Week 4: Trees! (including Binary Search Trees and Tries)

Core Trees

  • Trees can naturally represent data in the real world eg family tree, decision tree etc.
  • Organisation of tree can define type of tree:
  • Root most important -> heap
  • Organised by char frequency -> Huffman Tree
  • Organised by node ordering -> search trees

Core: Defining Trees

  • Immutable properties of tree:
  • Must have only 1 parent node (node with no other parents).
  • Child are any nodes that aren't the parent.
  • Leaf nodes are any nodes that don't have children.
  • No cycles in a tree.
  • Each node can only have one (or less if parent) parents.

Core: Binary Trees

  • Generic Tree: a parent can have any number of children.
  • Binary Tree: a parent can have at most 2 children.
  • Each nodes need: a value, a parent, a left child (could be null) and a right child (could be null).
  • Example code:

    public class BinaryTree { TreeNode root; }

    private class TreeNode { private E value; private TreeNode parent; private TreeNode left; private TreeNode right;

    public TreeNode(E val, TreeNode<E> par) {
      this.value = val;
      this.parent = par;
      this.left = null;
      this.right = null;
    }
    
    public TreeNode<E> addLeftChild(E val) {
      this.left = new TreeNode<E>(val, this);
      return this.left;
    }
    

    }

Core: Pre-Order Traversals

  • Pre-order traversal (aka depth first search):
  • Visit yourself
  • Visit all of your left subtree.
  • Visit all of your right subtree.
      private void preOrder(TreeNode<E> node) {
        if (node != null) {
          node.visit();
          preOrder(node.getLeftChild());
          preOrder(node.getRightChild());
        }
      }
      public void preOrder() {
        preOrder(root);
      }
    

Core: Post-Order, In-Order and Level-Order Traversals

  • Post-order traversal:
  • Visit your left subtree.
  • Visit your right subtree.
  • Visit yourself.

  • In-order traversal:

  • Visit left subtree.
  • Visit yourself.
  • Visit your right subtree.

  • Level-order traversal (breadth-first traversal):

  • Keep a "to visit" list.
  • When you visit a node, place its child on the list.
  • Pull a node off the list, and place its child on the list and so on.
      public class BinaryTree<E> {
        TreeNode<E> root;
    
        public void levelOrder() {
          Queue< TreeNode<E> > q = new LinkedList< TreeNode<E> >();
          q.add(root);
          while(!q.isEmpty()) {
            TreeNode<E> curr = q.remove();
            if (curr != null) {
              curr.visit();
              q.add(curr.getLeftChild());
              q.add(curr.getRightChild());
            }
          }
        }
      }
    

Core: Introduction to Binary Search Trees

  • Binary search
  • Requires sorted array of items.
  • Start at middle, if middle is more than what you want, go for right-half, otherwise left.
  • Slow to insert into array.
  • Binary search tree
  • Get O(log n) search
  • Get (O(1)) insertion.
  • Max 2 children per node (same as binary tree).
  • Left subtrees must be less than parent.
  • Right subtree must be greater than parent.
  • Searching in a BST: start at root. Are you at the node? If not, throw away one half of the tree and start again.

Run Time Analysis of BSTs

Core: Performance of BSTs and Balancing, Part 1

  • BSTs structure depend on insertion order.
  • Algorithm for isDictionaryWord(String wordToFind)
  • Start at root.
  • Compare word to current node.
    • If null, return false.
    • If less than current node, search left subtree.
    • If greater, search right subtree.
    • If equal, return true.
  • Best case: O(1) - word is at root node.
  • Worst case: O(n) - all nodes are less than root node, so you have to iterate through every node.
  • Note: the data structure can be setup such that this situation doesn't happen.

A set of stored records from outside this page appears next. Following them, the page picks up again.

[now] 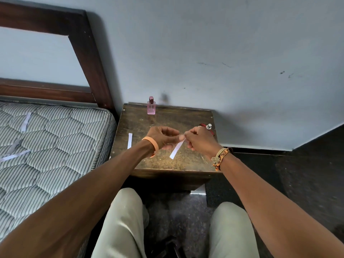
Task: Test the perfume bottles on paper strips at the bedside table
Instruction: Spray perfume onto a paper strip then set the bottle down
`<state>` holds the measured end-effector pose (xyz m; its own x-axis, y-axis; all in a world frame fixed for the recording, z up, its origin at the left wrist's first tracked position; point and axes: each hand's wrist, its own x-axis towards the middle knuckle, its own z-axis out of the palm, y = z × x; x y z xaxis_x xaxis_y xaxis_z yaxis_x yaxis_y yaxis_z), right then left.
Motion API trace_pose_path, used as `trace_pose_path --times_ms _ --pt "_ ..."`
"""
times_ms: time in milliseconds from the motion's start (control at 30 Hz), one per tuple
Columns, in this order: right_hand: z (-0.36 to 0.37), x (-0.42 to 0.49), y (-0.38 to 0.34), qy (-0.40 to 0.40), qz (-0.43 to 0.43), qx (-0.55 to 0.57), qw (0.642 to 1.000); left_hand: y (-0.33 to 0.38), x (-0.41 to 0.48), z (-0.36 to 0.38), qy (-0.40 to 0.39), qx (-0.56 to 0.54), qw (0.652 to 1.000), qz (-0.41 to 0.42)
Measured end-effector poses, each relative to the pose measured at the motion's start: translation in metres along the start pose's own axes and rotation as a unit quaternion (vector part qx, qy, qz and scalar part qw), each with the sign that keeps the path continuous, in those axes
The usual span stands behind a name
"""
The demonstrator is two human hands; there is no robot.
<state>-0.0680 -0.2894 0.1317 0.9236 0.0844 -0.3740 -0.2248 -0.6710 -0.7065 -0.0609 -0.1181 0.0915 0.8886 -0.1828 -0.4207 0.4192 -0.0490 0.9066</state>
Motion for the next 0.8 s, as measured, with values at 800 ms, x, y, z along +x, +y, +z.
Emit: trace_pose_path --times_ms 800 --pt "-0.075 -0.077 -0.056 -0.013 -0.056 0.198 0.978 0.037 -0.038 0.001 0.175 -0.079 0.981 -0.011"
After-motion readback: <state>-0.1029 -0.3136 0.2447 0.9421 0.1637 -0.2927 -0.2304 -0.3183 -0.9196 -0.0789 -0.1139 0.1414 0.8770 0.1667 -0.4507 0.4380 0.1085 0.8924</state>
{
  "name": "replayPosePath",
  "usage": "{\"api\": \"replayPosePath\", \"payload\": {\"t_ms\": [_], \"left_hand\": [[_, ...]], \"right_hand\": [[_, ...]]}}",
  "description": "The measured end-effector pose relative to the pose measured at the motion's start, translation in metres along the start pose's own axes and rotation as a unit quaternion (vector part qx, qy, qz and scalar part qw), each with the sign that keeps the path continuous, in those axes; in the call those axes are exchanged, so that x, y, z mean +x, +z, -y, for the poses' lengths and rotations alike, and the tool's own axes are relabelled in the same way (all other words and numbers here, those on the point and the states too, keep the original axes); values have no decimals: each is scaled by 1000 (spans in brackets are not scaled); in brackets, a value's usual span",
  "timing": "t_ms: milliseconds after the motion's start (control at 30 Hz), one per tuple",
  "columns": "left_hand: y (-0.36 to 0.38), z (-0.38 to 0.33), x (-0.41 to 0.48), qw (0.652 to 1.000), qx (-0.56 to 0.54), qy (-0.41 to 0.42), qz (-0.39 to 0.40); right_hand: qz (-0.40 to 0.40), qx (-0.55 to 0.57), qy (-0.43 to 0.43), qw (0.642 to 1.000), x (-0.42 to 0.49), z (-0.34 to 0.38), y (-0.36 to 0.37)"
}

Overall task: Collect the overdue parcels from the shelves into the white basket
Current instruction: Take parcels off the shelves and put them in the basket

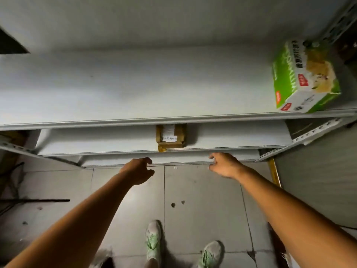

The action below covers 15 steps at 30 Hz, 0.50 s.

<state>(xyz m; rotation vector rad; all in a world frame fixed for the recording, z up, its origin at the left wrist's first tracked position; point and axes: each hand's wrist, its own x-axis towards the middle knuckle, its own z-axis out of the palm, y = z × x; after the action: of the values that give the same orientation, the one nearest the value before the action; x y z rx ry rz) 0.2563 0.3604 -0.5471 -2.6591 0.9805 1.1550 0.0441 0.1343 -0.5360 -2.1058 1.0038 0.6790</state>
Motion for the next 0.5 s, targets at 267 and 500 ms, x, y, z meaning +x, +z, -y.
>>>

Core: Performance of BSTs and Balancing, Part 2

  • Consider maximum distance until leaf: unbalanced trees may have really long paths on one side.
  • Enter: Balanced BSTs.
  • Balanced BSTs: height on one side should be no more than 1 more than the other side.
  • abs(left height - right height) <= 1
  • height = log(n)
  • When using a BST, worst case search is O(log n).

Tries

Core: Introduction to Tries

  • Takes advantage of the structure of the keys it stores.
  • Comes from word "reTRIEval".
  • Tries can have more than 2 children at each node (depends on size of the key alphabet).
  • Find word by walking through the tree, a character at a time:
  • Finding hey:
    1. Start at root. Look for path for h. Follow node.
    2. Find path for e at next node.
    3. Find path for y at next node.
    4. Next node either has hey or it's missing from trie.

Core: Performance of Tries

  • Run time of finding that a word is not in the dictionary in balanced BST: O(log n)
  • Run time of the same in Trie depends on length of word you're looking up.

Core: Implementing a Trie

  • Node keeps track of whether it stores a word and what the word is:

    class TrieNode { boolean isWord; HashMap children; String text; }

  • Actual Trie structure should store the root node and some methods to help with insertion, deletion etc.

  • Autocomplete algorithm:
  • Start at root node.
  • Perform a level-order (aka breadth first search) tree traversal down tree until you find node or not.